Jorge Khoury, hoje no Sebrae, presidiu a entidade em duas graças, de 1983 a 1984 e de 1987 a 1988, além de Misael Aguilar (95-96). Camaçari, com José Tude (91-92) e Luis Caetano (2022-2012) e Jequié com Roberto Brito (2001-2002 e Zé Cocá (2021-2023) são os outros com mais tempo.
Cuba, apesar de Trump, vai viver, segundo Valter Xéu
O jornalista Valter Xéu, santamarense que virou feirense e há mais de 30 anos também cubano, uniu-se aos novos contemporâneos para comemorar anteontem o centenário de Fidel Castro, o líder da Revolução Cubana em 1959, que morreu em 2016, aos 90 anos.
Ele, que já acumula mais de 70 viagens para lá, diz que a ilha de Fidel vive dias de muitas dificuldades, com sucessivos apagões, falta de alimentos e de energia, mas nem por isso a alegria temperada pela cultura sumiu.
– Claro que a situação não é das melhores, mas essa geração de cubanos é a ‘geração do boicote’. Já está acostumado com a falta de energia e de alimentos. E a festa continua.
POLÍTICA COM VATAPÁ
A força do bingo
Essa quem conta é o deputado federal Félix Mendonça Júnior, do PDT, agora candidato à reeleição.

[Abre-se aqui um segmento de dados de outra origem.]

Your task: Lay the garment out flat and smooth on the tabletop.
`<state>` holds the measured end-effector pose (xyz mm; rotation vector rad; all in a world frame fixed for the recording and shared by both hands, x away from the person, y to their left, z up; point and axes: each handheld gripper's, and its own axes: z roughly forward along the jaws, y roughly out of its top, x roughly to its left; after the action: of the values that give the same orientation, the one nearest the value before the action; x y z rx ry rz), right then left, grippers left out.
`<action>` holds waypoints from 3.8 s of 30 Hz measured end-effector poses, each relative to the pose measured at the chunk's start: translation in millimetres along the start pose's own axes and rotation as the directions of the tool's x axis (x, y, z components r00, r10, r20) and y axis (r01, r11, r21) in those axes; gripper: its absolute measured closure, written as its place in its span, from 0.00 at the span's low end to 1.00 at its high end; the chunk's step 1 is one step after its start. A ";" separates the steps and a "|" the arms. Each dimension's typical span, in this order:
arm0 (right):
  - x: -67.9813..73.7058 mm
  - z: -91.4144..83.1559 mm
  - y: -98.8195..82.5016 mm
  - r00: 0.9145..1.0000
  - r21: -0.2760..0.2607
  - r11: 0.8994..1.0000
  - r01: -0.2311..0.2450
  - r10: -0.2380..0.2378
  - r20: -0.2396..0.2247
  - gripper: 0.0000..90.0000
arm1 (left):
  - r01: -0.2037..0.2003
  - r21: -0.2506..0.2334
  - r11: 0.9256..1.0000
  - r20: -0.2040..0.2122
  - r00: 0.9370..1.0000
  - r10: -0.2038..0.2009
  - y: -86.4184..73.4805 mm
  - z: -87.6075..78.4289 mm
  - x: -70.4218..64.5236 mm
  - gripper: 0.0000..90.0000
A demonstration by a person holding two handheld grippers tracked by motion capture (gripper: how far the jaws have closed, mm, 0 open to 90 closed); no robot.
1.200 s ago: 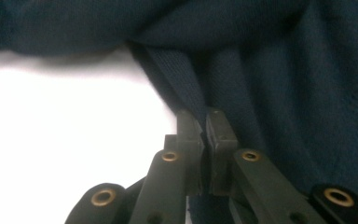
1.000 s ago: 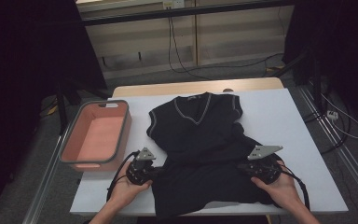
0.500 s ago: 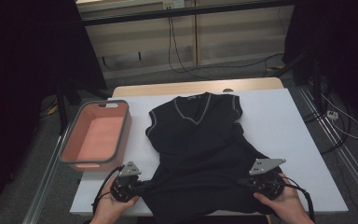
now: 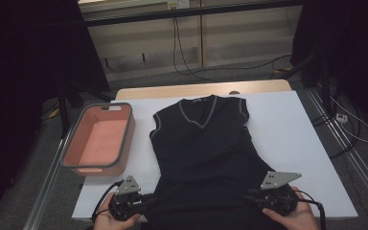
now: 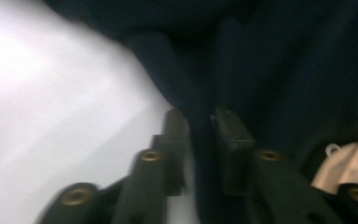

Meados da década de 1990. Noite chuvosa, tempo fechado. Uma caravana governamental partiu de Itabuna em direção a Coaraci. Na estrada, breve total.
Félix Mendonça, o pai, deputado federal, do lugar, externava sua preocupação. Chegou a pensar em desistir. Com um tempo aquele povo não iria, mas Joaquim Gally Galvão, o Gima, prefeito, garantiu que fosse povo na praça era com ele.
Em Coaraci, ótima surpresa: a Praça da Feira estava apinhada de gente. Félix empolgou-se, na hora do discurso, declarou o tamanho da sua euforia:
– Fico a pensar: o que faria o povo encher a praça numa noite daquelas não se a confiança que ele tem nos seus políticos!
Da plateia, alguém corrigiu:
– É o bingo, doutor! É a força do bingo!